天外レトロジカル (Tengai Retorojikaru)
- Genre: Fantasy
- Written by: Rin Asano
- Published by: Mag Garden
- English publisher: NA: ADV Manga;
- Magazine: Monthly Comic Blade
- Original run: 2002 – 2006
- Volumes: 7

= Tengai Retrogical =

Japanese manga series

Tengai Retrogical (天外レトロジカル, Tengai Retorojikaru) is a Japanese manga series written and illustrated by Rin Asano. It was serialized in Mag Garden's Monthly Comic Blade magazine from 2002 to 2006 and published in seven volumes.

==Publication==
Written and illustrated by Rin Asano, the series began serialization in Mag Garden's Monthly Comic Blade magazine in 2002. It completed its serialization in Monthly Comic Blade in 2006. Its individual chapters were collected into seven tankōbon volumes.

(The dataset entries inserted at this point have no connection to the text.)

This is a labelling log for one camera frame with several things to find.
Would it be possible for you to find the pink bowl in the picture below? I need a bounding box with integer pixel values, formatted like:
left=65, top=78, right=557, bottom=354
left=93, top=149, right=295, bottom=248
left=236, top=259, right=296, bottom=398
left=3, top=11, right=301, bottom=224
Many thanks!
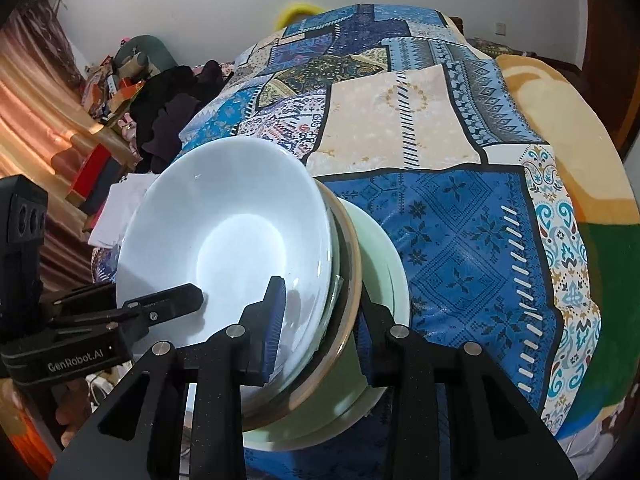
left=240, top=185, right=363, bottom=431

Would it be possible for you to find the person's left hand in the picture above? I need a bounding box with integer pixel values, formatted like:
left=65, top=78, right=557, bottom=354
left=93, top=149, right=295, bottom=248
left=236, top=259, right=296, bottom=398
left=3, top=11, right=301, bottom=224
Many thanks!
left=55, top=377, right=106, bottom=441

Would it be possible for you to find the blue patchwork blanket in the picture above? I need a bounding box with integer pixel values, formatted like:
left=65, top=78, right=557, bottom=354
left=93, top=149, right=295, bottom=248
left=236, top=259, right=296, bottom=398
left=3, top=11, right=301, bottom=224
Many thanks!
left=90, top=4, right=603, bottom=480

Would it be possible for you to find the grey backpack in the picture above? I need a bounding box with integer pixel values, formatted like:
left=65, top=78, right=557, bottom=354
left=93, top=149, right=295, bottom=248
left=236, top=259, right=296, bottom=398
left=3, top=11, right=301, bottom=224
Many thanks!
left=467, top=36, right=538, bottom=58

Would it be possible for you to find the green plate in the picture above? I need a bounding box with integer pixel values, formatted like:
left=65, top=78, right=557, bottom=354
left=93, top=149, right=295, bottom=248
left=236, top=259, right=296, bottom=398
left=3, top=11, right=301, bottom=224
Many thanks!
left=242, top=199, right=411, bottom=453

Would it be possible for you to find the red box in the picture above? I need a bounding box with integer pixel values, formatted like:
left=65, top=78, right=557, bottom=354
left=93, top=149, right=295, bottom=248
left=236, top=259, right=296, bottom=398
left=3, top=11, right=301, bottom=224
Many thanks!
left=67, top=147, right=113, bottom=201

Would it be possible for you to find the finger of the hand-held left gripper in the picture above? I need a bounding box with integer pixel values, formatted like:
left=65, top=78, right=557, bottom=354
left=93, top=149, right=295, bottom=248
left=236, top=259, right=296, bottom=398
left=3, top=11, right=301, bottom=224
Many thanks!
left=50, top=283, right=204, bottom=357
left=42, top=285, right=119, bottom=319

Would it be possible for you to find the brown wooden door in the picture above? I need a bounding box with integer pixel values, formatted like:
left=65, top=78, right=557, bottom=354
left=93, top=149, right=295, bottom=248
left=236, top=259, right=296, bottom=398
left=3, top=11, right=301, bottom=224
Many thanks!
left=575, top=0, right=640, bottom=151

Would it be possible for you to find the white folded cloth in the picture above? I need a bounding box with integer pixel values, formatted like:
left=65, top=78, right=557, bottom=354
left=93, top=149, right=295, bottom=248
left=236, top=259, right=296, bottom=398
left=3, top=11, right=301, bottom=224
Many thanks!
left=89, top=172, right=166, bottom=251

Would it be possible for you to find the orange curtain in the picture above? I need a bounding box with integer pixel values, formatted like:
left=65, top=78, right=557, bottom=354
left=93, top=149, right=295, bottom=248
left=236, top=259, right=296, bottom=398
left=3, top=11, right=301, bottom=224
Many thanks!
left=0, top=0, right=136, bottom=241

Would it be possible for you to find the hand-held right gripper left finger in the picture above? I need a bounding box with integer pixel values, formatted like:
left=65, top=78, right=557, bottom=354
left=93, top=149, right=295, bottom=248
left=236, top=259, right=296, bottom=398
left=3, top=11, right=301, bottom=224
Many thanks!
left=47, top=275, right=287, bottom=480

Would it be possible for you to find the grey plush cushion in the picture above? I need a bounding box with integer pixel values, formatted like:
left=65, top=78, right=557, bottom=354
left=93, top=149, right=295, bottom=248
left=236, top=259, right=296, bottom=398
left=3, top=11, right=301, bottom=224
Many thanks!
left=112, top=35, right=178, bottom=73

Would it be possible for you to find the white bowl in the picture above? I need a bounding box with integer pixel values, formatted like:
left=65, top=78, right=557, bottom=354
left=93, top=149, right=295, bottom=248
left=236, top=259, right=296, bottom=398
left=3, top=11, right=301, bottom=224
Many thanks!
left=116, top=138, right=336, bottom=406

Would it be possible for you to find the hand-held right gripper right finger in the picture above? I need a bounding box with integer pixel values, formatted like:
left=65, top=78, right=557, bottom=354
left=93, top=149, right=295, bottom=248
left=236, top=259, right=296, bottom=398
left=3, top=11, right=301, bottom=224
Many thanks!
left=355, top=289, right=578, bottom=480

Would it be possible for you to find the black clothes pile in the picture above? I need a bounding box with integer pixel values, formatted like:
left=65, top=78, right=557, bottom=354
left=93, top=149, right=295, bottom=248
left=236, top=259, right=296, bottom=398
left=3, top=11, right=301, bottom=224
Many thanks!
left=131, top=60, right=236, bottom=173

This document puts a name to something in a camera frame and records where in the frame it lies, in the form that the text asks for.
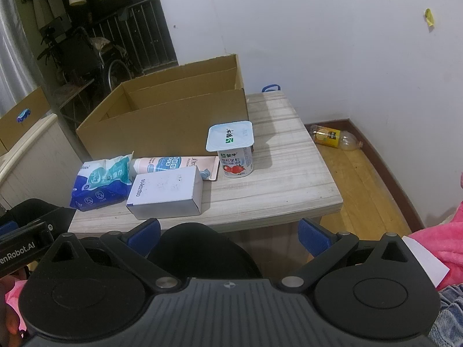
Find strawberry yogurt cup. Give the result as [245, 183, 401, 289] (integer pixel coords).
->
[205, 120, 254, 178]

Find pink cream tube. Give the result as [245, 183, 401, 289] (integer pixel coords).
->
[129, 155, 220, 181]

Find metal railing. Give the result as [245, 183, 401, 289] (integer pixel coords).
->
[87, 0, 178, 76]

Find blue tissue packet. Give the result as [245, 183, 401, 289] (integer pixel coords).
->
[69, 154, 135, 211]

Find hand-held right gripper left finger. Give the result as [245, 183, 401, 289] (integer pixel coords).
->
[46, 218, 179, 291]

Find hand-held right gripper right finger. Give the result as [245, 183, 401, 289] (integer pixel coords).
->
[277, 218, 413, 291]

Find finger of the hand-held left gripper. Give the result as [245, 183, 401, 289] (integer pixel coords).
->
[0, 198, 67, 238]

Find wheelchair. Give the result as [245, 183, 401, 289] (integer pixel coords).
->
[38, 25, 136, 93]

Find person's left hand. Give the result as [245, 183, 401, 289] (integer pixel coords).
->
[0, 276, 22, 335]

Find light wooden table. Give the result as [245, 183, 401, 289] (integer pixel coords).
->
[68, 92, 344, 234]

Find plastic bottle yellow label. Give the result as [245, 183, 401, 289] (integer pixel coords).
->
[306, 123, 363, 151]

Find cardboard box with blue tape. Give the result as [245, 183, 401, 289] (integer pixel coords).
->
[0, 87, 51, 154]

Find small folding table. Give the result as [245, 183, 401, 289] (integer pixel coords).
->
[54, 80, 96, 116]

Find beige hanging coat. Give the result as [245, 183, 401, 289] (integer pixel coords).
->
[29, 0, 67, 29]

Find white rectangular box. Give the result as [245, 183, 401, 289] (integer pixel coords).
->
[126, 166, 204, 220]

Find white cabinet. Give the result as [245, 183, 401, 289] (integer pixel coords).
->
[0, 114, 84, 210]

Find white paper sheet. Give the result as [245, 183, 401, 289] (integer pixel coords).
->
[401, 235, 450, 287]

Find silver curtain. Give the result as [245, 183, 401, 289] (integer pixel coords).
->
[0, 0, 38, 96]

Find pink blanket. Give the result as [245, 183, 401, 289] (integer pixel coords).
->
[409, 173, 463, 290]

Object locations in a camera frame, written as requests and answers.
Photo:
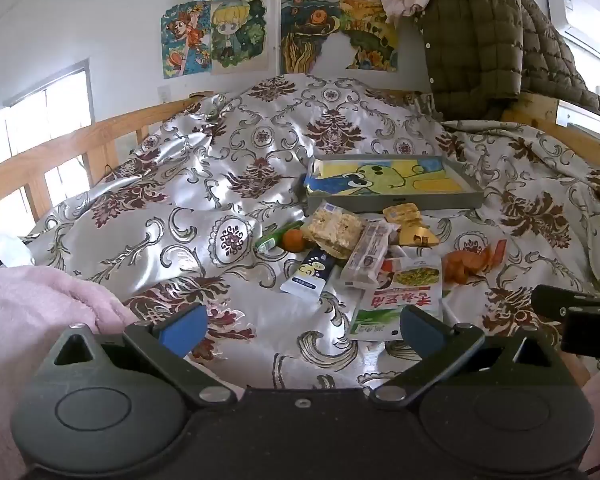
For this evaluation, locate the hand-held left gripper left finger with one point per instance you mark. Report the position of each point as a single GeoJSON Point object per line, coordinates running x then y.
{"type": "Point", "coordinates": [185, 327]}

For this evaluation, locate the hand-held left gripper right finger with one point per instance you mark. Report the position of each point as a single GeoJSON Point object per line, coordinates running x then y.
{"type": "Point", "coordinates": [420, 332]}

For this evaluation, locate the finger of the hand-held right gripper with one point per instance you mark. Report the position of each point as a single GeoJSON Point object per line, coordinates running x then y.
{"type": "Point", "coordinates": [550, 300]}

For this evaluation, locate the large green white food packet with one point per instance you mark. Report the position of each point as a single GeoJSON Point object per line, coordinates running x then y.
{"type": "Point", "coordinates": [380, 310]}

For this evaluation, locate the orange snack packet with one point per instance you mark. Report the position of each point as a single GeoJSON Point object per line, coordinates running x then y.
{"type": "Point", "coordinates": [462, 265]}

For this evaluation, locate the white striped biscuit packet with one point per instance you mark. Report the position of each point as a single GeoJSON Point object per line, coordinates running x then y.
{"type": "Point", "coordinates": [367, 255]}

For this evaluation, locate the gold snack packet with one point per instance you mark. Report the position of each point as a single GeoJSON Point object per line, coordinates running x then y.
{"type": "Point", "coordinates": [417, 235]}

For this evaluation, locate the green sausage packet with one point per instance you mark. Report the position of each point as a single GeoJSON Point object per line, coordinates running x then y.
{"type": "Point", "coordinates": [272, 241]}

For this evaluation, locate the dark blue snack packet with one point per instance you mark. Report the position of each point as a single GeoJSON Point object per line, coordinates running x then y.
{"type": "Point", "coordinates": [307, 275]}

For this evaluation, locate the grey tray with painted lining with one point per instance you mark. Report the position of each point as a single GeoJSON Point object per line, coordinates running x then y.
{"type": "Point", "coordinates": [455, 201]}

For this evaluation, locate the clear rice cake packet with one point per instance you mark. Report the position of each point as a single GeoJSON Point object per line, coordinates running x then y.
{"type": "Point", "coordinates": [330, 227]}

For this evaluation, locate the orange mandarin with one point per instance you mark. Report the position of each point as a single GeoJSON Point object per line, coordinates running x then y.
{"type": "Point", "coordinates": [294, 241]}

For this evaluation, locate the floral printed satin blanket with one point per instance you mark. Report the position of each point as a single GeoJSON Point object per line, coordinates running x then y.
{"type": "Point", "coordinates": [180, 200]}

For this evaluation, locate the pink fleece blanket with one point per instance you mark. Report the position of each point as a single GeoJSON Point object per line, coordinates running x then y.
{"type": "Point", "coordinates": [25, 310]}

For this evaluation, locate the white panel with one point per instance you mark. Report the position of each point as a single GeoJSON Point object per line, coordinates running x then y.
{"type": "Point", "coordinates": [585, 117]}

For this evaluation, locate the white plastic wrapper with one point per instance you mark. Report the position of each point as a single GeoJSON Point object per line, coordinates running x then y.
{"type": "Point", "coordinates": [10, 250]}

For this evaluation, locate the window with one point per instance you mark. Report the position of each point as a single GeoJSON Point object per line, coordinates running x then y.
{"type": "Point", "coordinates": [45, 105]}

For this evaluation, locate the olive quilted jacket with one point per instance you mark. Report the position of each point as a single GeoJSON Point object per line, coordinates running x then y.
{"type": "Point", "coordinates": [480, 40]}

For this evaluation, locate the white air conditioner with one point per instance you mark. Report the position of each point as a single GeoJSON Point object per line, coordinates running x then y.
{"type": "Point", "coordinates": [580, 25]}

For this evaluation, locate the torn swirl painting poster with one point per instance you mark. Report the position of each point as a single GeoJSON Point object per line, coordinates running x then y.
{"type": "Point", "coordinates": [305, 30]}

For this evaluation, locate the wooden bed frame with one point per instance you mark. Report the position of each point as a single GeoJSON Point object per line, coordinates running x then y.
{"type": "Point", "coordinates": [535, 105]}

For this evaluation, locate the wooden bed rail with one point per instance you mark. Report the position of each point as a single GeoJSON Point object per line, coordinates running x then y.
{"type": "Point", "coordinates": [70, 135]}

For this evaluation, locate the white wall socket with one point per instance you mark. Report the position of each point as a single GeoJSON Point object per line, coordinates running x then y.
{"type": "Point", "coordinates": [164, 93]}

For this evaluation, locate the orange-haired figure wall poster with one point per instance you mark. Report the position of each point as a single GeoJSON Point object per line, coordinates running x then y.
{"type": "Point", "coordinates": [185, 40]}

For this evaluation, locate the blond figure wall poster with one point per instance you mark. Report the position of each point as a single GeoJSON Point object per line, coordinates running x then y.
{"type": "Point", "coordinates": [239, 35]}

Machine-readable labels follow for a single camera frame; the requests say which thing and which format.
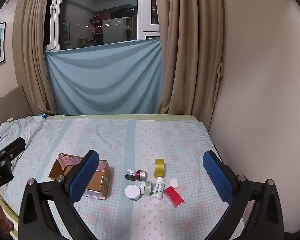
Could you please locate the white framed window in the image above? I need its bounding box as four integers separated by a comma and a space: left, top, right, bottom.
44, 0, 161, 52

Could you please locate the blue checkered floral blanket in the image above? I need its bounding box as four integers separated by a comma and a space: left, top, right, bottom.
0, 116, 243, 240

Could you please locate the red rectangular box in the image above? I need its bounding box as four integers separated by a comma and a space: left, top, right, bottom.
164, 185, 185, 208

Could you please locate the brown cardboard box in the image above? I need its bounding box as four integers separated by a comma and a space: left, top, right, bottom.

In March 2004, ADV Manga announced that they licensed the series for English publication.

===Volumes===

| No. | Original release date | Original ISBN | English release date | English ISBN |
|---|---|---|---|---|
| 1 | November 9, 2002 | 978-4-90-192617-1 | December 14, 2004 | 978-1-41-390208-2 |
| 2 | March 10, 2003 | 978-4-90-192649-2 | — | — |
| 3 | January 10, 2004 | 978-4-86-127007-9 | — | — |
| 4 | November 10, 2004 | 978-4-86-127089-5 | — | — |
| 5 | December 10, 2005 | 978-4-86-127221-9 | — | — |
| 6 | September 9, 2006 | 978-4-86-127309-4 | — | — |
| 7 | March 10, 2007 | 978-4-86-127382-7 | — | — |

==Reception==
Mike Dungan of Mania described the manga as "a very enjoyable story that is equal parts action, horror, fantasy, science fiction, historical drama, and comedy." He commended the manga's characterization, stating there was an "air of confidence in both the art and the storytelling". In Manga: The Complete Guide, Jason Thompson praised the artwork, though he felt the plot was too vague and withheld too much information from the reader. Liann Cooper of Anime News Network described the characters as "generic" and the environments as "bland". He concluded by describing the manga as "so unimpressive that just ends up being incredibly boring".